Maintenant, si vous vous sentez scientifique et que vous avez une balance qui peut mesurer au dixième de gramme près, ce que vous pouvez faire est d'ajuster l'acidité du jus de pamplemousse pour qu'il soit aussi acide que le jus de citron. Pour chaque 100 ml de jus de pamplemousse, ajoutez 4 g d'acide citrique et remuez pour dissoudre l'acide. Nous faisons cela dans les bars pour obtenir la saveur du jus mais pour éviter de le rendre trop juteux (en ajoutant à la fois du citron et du pamplemousse), mais honnêtement, même si j'ajustais l'acidité du jus de pamplemousse, je le shakerais quand même avec un zeste de pamplemousse. Il n'y a tout simplement pas de meilleure façon d'obtenir cette saveur.

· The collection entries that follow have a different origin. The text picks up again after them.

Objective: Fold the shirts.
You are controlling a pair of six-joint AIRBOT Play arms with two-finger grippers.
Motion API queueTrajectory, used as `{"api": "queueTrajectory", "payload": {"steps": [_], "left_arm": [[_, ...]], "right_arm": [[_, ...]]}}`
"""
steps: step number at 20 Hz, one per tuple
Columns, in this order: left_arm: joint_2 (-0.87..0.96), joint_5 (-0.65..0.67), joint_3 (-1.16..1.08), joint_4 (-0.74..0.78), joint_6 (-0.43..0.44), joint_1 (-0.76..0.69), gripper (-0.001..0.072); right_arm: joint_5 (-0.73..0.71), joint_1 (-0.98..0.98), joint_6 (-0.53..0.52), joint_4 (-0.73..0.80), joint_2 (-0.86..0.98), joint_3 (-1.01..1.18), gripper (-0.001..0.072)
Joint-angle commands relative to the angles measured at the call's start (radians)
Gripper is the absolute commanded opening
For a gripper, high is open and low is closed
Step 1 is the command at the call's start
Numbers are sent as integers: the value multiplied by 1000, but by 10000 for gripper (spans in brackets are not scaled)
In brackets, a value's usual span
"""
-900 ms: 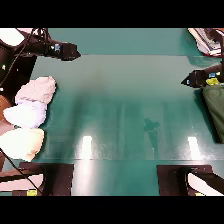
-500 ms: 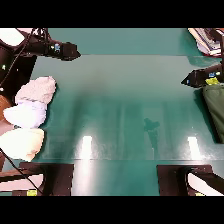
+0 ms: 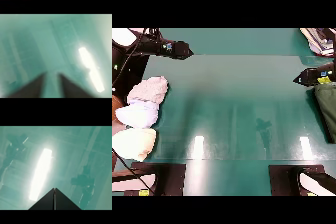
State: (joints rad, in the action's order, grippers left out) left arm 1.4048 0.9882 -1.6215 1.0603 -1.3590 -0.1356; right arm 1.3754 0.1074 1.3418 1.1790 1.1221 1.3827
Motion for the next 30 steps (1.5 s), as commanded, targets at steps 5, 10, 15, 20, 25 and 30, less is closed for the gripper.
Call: {"api": "queueTrajectory", "payload": {"steps": [5, 10, 15, 20, 25, 30], "left_arm": [[12, 135, 93, 549, -136, 139, 646], [12, -18, 369, 549, -183, 278, 646], [35, -70, 469, 557, -182, 296, 645], [36, -37, 469, 557, -187, 296, 197], [24, 24, 414, 552, -190, 296, 25], [-135, 135, 117, 536, -185, 278, 25]], "right_arm": [[-24, 1, 2, -1, 0, 1, 14], [-49, 1, 5, -1, 8, -1, 14], [-47, 10, 48, -2, 42, -2, 15], [-48, 11, 48, -32, 69, -3, 14], [-48, 11, 48, -34, 53, -4, 14], [-59, -24, 48, -34, -21, 92, 14]]}}
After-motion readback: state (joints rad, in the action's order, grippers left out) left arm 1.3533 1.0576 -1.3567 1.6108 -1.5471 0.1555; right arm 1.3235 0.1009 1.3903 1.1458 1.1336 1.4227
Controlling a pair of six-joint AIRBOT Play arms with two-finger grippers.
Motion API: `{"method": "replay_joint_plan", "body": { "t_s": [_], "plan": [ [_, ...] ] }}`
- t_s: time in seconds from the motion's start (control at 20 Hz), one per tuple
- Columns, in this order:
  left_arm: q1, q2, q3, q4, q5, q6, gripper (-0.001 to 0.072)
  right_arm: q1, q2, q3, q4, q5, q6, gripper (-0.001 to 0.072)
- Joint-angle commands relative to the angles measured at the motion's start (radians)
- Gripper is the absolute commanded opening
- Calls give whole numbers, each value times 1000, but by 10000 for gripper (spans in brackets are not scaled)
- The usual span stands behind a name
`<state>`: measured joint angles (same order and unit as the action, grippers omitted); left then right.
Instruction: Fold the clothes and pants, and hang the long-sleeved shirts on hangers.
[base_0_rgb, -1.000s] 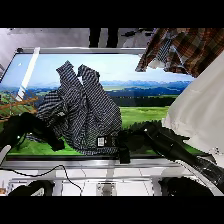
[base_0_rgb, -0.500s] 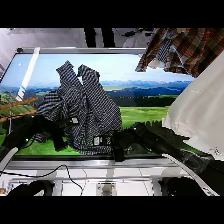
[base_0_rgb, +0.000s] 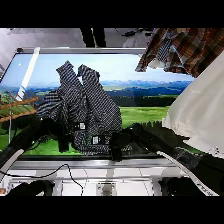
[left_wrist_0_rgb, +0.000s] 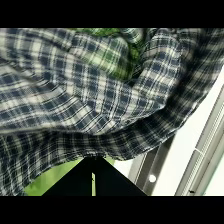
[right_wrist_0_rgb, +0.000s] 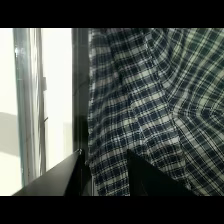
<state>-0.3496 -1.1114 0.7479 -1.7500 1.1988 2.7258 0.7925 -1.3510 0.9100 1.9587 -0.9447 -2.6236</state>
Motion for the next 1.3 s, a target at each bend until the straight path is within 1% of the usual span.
{"method": "replay_joint_plan", "body": {
  "t_s": [0.0,0.05,0.1,0.2,0.3,0.4,0.45,0.55,0.65,0.75,0.8,0.85,0.9,0.95,1.0,1.05,1.1,1.15,1.2,1.25],
  "plan": [
    [-10,13,1,37,-4,-19,52,-3,14,34,-59,-73,61,326],
    [-10,37,7,45,-3,-26,49,-3,30,48,-95,-99,66,326],
    [-10,62,14,53,-6,-25,49,-3,51,54,-124,-93,66,326],
    [-10,113,20,80,-19,-15,48,-10,73,53,-114,-77,65,325],
    [-10,153,20,90,-18,24,49,-30,70,43,-87,-104,64,325],
    [-11,175,20,89,-19,61,52,-66,70,10,-123,-114,52,324],
    [-11,180,20,89,-19,64,59,-93,70,-10,-135,-119,34,326],
    [-10,180,20,100,-23,65,138,-146,70,-36,-128,-124,15,327],
    [-10,181,20,187,-84,64,147,-183,72,-42,-119,-115,3,326],
    [-10,180,20,298,-193,65,153,-200,72,-42,-70,-93,3,324],
    [-10,177,20,310,-246,65,280,-200,72,-43,-51,-81,3,294],
    [-10,169,20,281,-271,65,555,-200,69,-43,-34,-80,1,206],
    [-10,155,19,214,-270,65,696,-200,68,-43,-27,-79,0,125],
    [-10,138,16,151,-253,65,695,-200,67,-43,-26,-79,1,90],
    [-13,122,12,136,-236,66,696,-200,67,-43,-26,-79,1,105],
    [-15,111,5,138,-222,66,696,-200,67,-43,-22,-77,3,105],
    [-15,103,-6,140,-210,66,696,-200,67,-43,-23,-75,3,128],
    [-15,101,-23,127,-201,66,696,-200,67,-43,-23,-66,3,187],
    [-15,102,-45,103,-186,66,695,-200,66,-43,-23,-66,3,225],
    [-16,102,-72,95,-176,66,696,-195,66,-43,-26,-83,-1,321]
  ]
}}
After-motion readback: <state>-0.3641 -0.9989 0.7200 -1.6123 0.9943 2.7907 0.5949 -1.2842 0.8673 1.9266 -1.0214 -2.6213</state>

Whisky de seigle : Vous voulez du seigle, pas du bourbon – le bourbon et le pamplemousse fonctionnent aussi, mais c’est l’épice du seigle, combinée aux fruits rouges acidulés et au pamplemousse amer, qui fait de ce cocktail ce qu’il est. En ce qui concerne les styles, c’était délicieux avec tous les styles de seigle que j’ai essayés, mais mon préféré était le style de seigle « canadien », un mélange à haute teneur en seigle et sans maïs comme le Dickel Rye, le Redemption Rye, le Bulleit Rye et d’autres, avec une touche herbacée douce et axée sur les céréales qui se marie à merveille avec le pamplemousse.

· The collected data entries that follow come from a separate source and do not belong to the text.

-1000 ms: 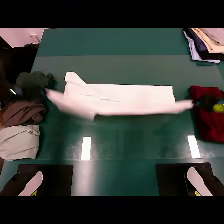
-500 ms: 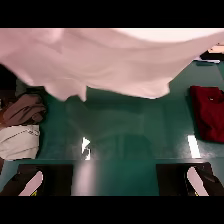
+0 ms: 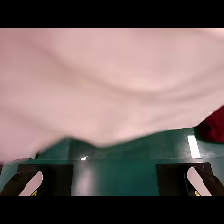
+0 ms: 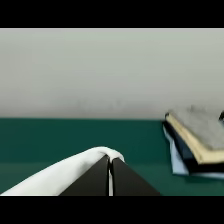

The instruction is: Fold the shirts.

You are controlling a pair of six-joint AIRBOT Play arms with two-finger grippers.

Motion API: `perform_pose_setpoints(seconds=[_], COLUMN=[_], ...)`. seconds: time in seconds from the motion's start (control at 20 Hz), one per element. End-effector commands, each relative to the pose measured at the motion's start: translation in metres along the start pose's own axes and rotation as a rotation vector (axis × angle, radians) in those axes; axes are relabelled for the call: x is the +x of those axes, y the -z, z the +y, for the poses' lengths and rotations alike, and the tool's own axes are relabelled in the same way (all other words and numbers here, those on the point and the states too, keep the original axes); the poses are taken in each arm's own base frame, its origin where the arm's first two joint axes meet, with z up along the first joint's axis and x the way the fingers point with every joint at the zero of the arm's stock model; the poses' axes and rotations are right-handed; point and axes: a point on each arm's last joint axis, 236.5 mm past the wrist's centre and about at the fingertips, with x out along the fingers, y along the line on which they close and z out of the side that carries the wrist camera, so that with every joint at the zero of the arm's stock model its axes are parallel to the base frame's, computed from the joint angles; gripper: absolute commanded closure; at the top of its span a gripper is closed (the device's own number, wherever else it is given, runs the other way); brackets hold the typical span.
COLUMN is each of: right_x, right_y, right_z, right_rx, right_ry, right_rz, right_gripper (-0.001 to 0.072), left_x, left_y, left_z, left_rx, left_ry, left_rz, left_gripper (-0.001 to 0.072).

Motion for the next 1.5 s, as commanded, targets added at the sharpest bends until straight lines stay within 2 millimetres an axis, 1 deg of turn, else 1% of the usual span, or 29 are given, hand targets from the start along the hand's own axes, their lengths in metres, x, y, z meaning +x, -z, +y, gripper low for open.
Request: perform_pose_setpoints(seconds=[0.0,0.05,0.15,0.25,0.3,0.35,0.45,0.55,0.65,0.75,0.8,0.85,0.95,1.0,1.1,1.2,1.25,1.35,1.4,1.45], right_x=[0.054,0.074,0.106,0.134,0.145,0.159,0.190,0.228,0.267,0.303,0.317,0.331,0.352,0.358,0.360,0.354,0.349,0.334,0.324,0.315], right_y=[0.087,0.126,0.198,0.258,0.285,0.310,0.350,0.376,0.390,0.396,0.398,0.398,0.395,0.395,0.399,0.406,0.410,0.420,0.426,0.431], right_z=[-0.034,-0.045,-0.061,-0.069,-0.075,-0.079,-0.079,-0.071,-0.067,-0.059,-0.054,-0.049,-0.038,-0.038,-0.044,-0.040,-0.035,-0.027,-0.024,-0.027], right_rx=[0.150,0.200,0.293,0.342,0.340,0.321,0.293,0.280,0.268,0.250,0.240,0.230,0.211,0.193,0.117,0.085,0.076,0.052,0.045,0.033], right_ry=[0.029,0.026,0.015,0.010,0.030,0.045,0.050,0.033,0.025,0.012,0.004,-0.004,-0.020,-0.005,0.046,0.044,0.035,0.016,0.011,0.022], right_rz=[0.381,0.526,0.784,0.978,1.055,1.115,1.172,1.150,1.089,1.021,0.991,0.960,0.903,0.891,0.901,0.938,0.969,1.042,1.092,1.135], right_gripper=[0.0702,0.0702,0.0703,0.0702,0.0702,0.0703,0.0702,0.0702,0.0702,0.0703,0.0702,0.0702,0.0702,0.0702,0.0702,0.0702,0.0702,0.0703,0.0702,0.0702], left_x=[0.046,0.059,0.070,0.074,0.077,0.083,0.101,0.124,0.146,0.161,0.167,0.171,0.177,0.180,0.184,0.183,0.177,0.155,0.138,0.121], left_y=[0.124,0.183,0.294,0.381,0.413,0.440,0.477,0.500,0.520,0.539,0.546,0.551,0.556,0.556,0.551,0.549,0.552,0.568,0.577,0.585], left_z=[0.063,0.079,0.104,0.122,0.129,0.137,0.150,0.161,0.176,0.200,0.212,0.220,0.234,0.237,0.239,0.238,0.236,0.222,0.212,0.204], left_rx=[-0.170,-0.254,-0.399,-0.498,-0.522,-0.528,-0.562,-0.595,-0.638,-0.637,-0.642,-0.644,-0.628,-0.600,-0.554,-0.517,-0.491,-0.451,-0.441,-0.432], left_ry=[-0.083,-0.086,-0.095,-0.099,-0.096,-0.087,-0.072,-0.053,-0.075,-0.138,-0.173,-0.199,-0.233,-0.226,-0.209,-0.191,-0.177,-0.125,-0.088,-0.057], left_rz=[0.353,0.499,0.761,0.935,0.980,1.007,1.014,0.972,0.911,0.860,0.835,0.815,0.784,0.780,0.774,0.792,0.831,0.965,1.051,1.134], left_gripper=[0.0685,0.0685,0.0685,0.0685,0.0684,0.0685,0.0684,0.0684,0.0684,0.0684,0.0684,0.0684,0.0684,0.0684,0.0684,0.0684,0.0684,0.0684,0.0684,0.0684])
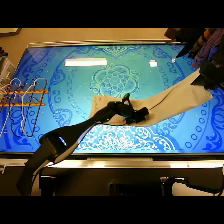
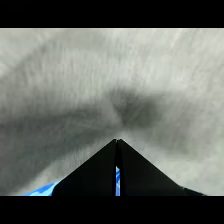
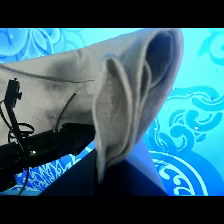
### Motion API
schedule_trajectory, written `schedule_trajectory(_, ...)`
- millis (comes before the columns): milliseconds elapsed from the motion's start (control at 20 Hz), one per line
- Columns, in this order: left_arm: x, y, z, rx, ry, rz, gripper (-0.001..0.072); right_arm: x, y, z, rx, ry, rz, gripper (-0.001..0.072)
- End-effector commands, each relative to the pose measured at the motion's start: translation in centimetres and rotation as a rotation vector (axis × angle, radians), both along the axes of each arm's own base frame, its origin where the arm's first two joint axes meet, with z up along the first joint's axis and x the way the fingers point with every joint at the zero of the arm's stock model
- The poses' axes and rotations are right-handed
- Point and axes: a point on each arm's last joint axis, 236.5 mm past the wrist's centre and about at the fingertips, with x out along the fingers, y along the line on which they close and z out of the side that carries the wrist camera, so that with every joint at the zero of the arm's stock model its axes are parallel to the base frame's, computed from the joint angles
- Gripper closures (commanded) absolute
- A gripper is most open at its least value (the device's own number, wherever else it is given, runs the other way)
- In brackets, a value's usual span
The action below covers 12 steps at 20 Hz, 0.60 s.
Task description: Fold the clothes and pants, and hang the long-sleeved shirts on hangers.
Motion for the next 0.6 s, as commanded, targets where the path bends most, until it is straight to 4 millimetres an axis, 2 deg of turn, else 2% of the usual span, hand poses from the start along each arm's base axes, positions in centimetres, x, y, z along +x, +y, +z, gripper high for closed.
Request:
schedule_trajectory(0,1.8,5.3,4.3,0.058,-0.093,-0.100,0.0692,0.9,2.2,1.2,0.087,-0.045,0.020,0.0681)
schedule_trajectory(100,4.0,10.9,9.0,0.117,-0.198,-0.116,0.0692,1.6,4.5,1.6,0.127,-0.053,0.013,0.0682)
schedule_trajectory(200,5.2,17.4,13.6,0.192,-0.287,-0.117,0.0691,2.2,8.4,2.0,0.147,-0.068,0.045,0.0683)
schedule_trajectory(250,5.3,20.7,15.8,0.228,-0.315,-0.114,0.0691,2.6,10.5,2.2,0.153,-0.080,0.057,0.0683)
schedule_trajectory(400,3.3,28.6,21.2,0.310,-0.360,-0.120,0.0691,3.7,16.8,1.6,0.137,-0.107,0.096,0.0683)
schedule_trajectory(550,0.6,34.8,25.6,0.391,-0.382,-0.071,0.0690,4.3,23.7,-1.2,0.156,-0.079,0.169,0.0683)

Amers au pamplemousse : Je n'achèterais pas une bouteille de bitter au pamplemousse pour cela, mais si j'en avais sous la main, j'en mettrais quelques traits ici, surtout si j'utilise du jus de citron au lieu du pamplemousse « à l'acidité ajustée ». Une touche d'amertume supplémentaire aide à vendre l'idée de la saveur du pamplemousse. Une touche de bitter à l'orange fonctionnerait aussi, selon la marque, mais c'est une bonne idée de l'essayer et de voir si vous l'aimez. Je n'utiliserais cependant pas le piquant prononcé d'un bitter aromatique comme l'Angostura. Il a plutôt bon goût, mais il ajoute du bruit, en particulier à la composante fruitée.